In his Eleventh Report to the Privy Council (1868) Simon recommended adherence to the intention of Mr. Lowe’s Nuisance Bill of 1860, which would have identified the health and destitution authorities. He deprecated the institution of “a differently planned organization for objects exclusively of health”; subject to the conditions that public health should not be subordinate to poor-law work and that there should be power to combine districts for certain purposes, and action through committees in sub-areas.

Had this course been pursued, and had the central public health policy not been preponderantly non-medical and poor-law in sentiment and tradition, more rapid progress in public health would have been experienced. The central evil was intensified, as is shown in Simon’s Public Health Institutions, by regarding the medical officer of the Local Government Board as merely advisory, and by the retention and extension on a large scale of local inspection by lay officers of the Central Board, for conditions which needed systematic medical control.

The problem of the proper relation between destitution and public health and between the authorities dealing with these, runs right through our past history of social progress, and it is not even yet satisfactorily adjusted.

The gradually increasing dissatisfaction with Poor Law administration led to the appointment of a Royal Commission which after several years deliberation, in 1909 presented a Majority and a Minority Report.

The dissatisfaction, which these reports justified, may be said to have been inherent in the situation; for the Poor Law organization was constantly attempting,—more or less under the influence of the principle of “deterrence,”—two incompatible tasks: to prevent undue dependence upon parochial assistance and to give to those needing them the medical and nursing assistance which the principles of preventive medicine require should be given unstintingly, and completely freed from any deterrent element. Although in many parochial areas admirable medical work was done, this was the exception, not the rule; and public sentiment rebelled against the giving or the receiving of medical assistance to which was attached the “poor-law stigma.” Both reports recommended the scrapping of the poor-law machinery by abolishing the present Boards of Guardians and the general mixed workhouse; and the Minority Report went further, proposing to complete the supersession of the poor-law by various preventive authorities, which were already partially in operation. Thus everything connected with the treatment of the sick would be transferred to the Public Health Authorities, the care of school children to Education Authorities, of lunacy and the feeble-minded to already existing Asylum Committees, and so on.

Behind these proposals lay the principle that the treatment and the prevention of disease cannot administratively be separated without injuring the possibilities of success of both; and this is a principle which happily is becoming more generally accepted.
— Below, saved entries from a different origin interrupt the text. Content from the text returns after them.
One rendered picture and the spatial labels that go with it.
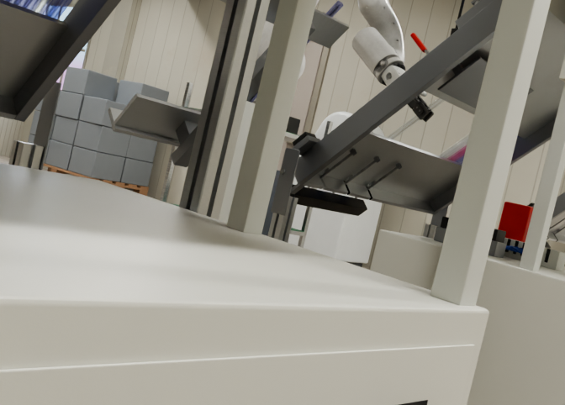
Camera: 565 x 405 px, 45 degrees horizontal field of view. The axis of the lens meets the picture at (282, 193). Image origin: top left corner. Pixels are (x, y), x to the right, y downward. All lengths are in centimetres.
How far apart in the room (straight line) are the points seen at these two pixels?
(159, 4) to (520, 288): 808
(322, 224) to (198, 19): 358
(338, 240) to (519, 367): 456
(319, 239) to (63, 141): 354
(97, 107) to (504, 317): 680
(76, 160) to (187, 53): 188
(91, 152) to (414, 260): 653
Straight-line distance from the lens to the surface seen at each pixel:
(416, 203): 224
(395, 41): 205
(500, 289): 145
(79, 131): 807
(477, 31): 158
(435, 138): 649
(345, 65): 712
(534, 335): 143
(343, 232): 593
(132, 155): 813
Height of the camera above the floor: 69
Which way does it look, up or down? 2 degrees down
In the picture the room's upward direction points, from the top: 13 degrees clockwise
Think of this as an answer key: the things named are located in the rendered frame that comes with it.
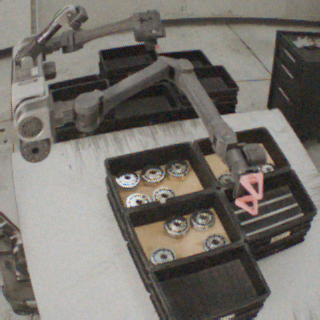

Before the report of the Poor Law Commission was issued, examples of the application of this axiom existed in the isolation and treatment of patients with acute infectious diseases; in the increasing provision for the treatment of tuberculosis; in the extension of provision for care of parturient women and for their infants; and in the system of school medical inspection followed to some extent by treatment.

It is convenient to add here, that under each of these headings, great extensions have been made since 1911; and an even more spectacular public provision of treatment, as the best method of preventing further extension of disease, is exemplified in the gratuitous and confidential diagnosis by laboratory assistance and the treatment of venereal diseases now given in every large town in the country, the Central Government paying three fourths and the Local Authority one fourth of its cost. In order further to secure the success of this treatment,—which is provided for all comers with no residential or financial conditions,—the legislature has passed an enactment forbidding the advertisement or offering for sale of any remedy for these diseases, and forbidding their treatment except by qualified medical practitioners.

It is one of the great misfortunes of more recent Public Health administration that the Report of the Royal Commission on the Poor Laws has not hitherto been made the subject of legislation. It would not have been an insuperable task to find a common measure of agreement between the Majority and the Minority Reports. Indeed an adjustment has recently been made between these two reports, as the result of the deliberations of a House of Commons Committee, over which Sir Donald Maclean presided; and it may be hoped that ere long this will mean the realisation of a much belated reform of local administration.

This forms an indispensable step in the needed further struggle against the problems of Destitution. So much of destitution is due to sickness that the separation of the two problems is inconsistent with success. “One-third of all the paupers are sick, one-third children, and one-quarter either widows encumbered by young families or certified lunatics.” There are economic causes of poverty, apart from sickness, but it is essential to remember that every disease which is controlled frees the community not only from a measurable amount of sickness, but from the amount of poverty implied by this sickness.